— TASK TO CARRY OUT —
Output only the lines below that start at the line containing "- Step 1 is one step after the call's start" and end at the line containing "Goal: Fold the", with both ends kept.

-- Opening Marker --

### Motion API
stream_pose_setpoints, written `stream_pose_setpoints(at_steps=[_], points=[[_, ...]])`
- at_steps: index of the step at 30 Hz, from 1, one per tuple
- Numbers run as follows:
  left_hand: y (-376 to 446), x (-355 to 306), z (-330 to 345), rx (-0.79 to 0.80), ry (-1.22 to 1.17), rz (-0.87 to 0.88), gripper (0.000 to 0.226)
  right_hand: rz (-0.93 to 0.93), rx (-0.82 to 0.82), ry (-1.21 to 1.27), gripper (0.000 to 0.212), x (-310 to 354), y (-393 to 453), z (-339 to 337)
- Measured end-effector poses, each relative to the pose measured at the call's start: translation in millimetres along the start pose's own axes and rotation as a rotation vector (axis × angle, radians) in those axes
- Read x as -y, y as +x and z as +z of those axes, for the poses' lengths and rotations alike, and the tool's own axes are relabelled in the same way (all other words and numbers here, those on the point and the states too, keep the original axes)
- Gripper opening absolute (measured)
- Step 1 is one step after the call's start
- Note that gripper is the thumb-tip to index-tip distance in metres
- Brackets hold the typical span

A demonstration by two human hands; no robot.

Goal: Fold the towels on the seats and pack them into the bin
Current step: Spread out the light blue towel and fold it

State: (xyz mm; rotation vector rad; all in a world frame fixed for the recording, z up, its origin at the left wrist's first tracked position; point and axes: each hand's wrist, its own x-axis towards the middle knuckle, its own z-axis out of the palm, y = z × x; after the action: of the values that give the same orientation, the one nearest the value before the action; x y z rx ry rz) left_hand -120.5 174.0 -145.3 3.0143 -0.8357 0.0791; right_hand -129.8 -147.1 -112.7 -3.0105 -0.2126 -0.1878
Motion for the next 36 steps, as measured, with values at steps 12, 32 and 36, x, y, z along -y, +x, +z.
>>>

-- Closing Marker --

— SOLUTION FOR THIS TASK —
- Step 1 is one step after the call's start
- Note that gripper is the thumb-tip to index-tip distance in metres
- Brackets hold the typical span

A demonstration by two human hands; no robot.

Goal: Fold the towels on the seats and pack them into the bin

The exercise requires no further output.